The Provider argues that the applicable ground rules do not specify the use of or otherwise limit the provider to the exclusive use of Code 01999 when providing anesthesia for an injection and points out that anesthesia CPT codes are listed by the region of the body where the procedure was done - not by the technique used to administer anesthesia. Citing the portion of the AGR, which states that anesthesia care may include but is not limited to general, regional, or monitored anesthesia care (MAC), or other supportive services, the Provider asserts that it is the anesthesiologist who is designated to determine what form of anesthesia care is "optimal" for each patient during a procedure, and the Carrier cannot substitute its judgment as to the appropriate technique in its efforts to reduce costs. Although the Carrier's second denial after reconsideration refers to the anesthesia service given as "IV sedation," the Provider points out that general anesthesia and MAC were administered to the patient.
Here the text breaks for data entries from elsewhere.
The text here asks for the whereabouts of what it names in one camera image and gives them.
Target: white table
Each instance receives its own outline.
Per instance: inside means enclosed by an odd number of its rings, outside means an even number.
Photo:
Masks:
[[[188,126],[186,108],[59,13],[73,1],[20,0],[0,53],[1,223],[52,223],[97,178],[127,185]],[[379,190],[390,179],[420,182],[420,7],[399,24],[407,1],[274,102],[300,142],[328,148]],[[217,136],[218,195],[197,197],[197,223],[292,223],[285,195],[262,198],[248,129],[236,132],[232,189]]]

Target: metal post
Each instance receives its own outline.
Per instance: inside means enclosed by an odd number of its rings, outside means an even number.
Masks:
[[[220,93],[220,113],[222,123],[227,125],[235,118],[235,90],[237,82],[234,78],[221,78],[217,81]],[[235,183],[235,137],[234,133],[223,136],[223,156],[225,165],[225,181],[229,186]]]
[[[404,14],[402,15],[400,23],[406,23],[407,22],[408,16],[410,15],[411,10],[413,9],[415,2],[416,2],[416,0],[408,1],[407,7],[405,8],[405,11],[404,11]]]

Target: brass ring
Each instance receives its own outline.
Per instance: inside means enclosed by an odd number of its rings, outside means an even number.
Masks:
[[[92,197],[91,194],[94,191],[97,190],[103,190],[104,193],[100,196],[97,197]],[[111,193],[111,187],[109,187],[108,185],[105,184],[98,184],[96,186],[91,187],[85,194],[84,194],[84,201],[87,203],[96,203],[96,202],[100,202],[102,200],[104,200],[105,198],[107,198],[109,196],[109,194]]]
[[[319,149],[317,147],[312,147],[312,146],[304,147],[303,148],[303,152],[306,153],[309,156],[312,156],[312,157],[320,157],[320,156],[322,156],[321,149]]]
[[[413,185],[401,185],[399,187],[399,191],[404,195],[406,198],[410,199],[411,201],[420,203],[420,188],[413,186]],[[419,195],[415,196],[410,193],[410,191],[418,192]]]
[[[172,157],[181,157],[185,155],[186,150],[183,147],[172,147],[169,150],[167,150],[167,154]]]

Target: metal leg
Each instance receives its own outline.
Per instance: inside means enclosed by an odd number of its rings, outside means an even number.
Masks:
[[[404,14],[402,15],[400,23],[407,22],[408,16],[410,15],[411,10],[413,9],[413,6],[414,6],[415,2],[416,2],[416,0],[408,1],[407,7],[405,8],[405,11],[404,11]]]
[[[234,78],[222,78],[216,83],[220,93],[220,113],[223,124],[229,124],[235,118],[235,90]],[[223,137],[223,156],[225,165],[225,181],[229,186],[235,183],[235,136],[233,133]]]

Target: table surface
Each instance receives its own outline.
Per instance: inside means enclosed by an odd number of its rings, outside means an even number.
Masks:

The Provider maintains the term "not otherwise specified" in Code 00630 is used to describe a procedure performed in the lumbar region that is not otherwise specifically described in codes 00630 - 00634, and disagrees with the Carrier’s characterization of Code 01999 as a "default" code for when the non-invasive underlying procedure has no specific code. The Provider contends Code 01999 is reserved for a procedure performed for which: (1) a specific body area is not listed among the CPT codes; and (2) no other code or category better describes the procedure, e.g. anesthesia given for an incision and draining of an abscess.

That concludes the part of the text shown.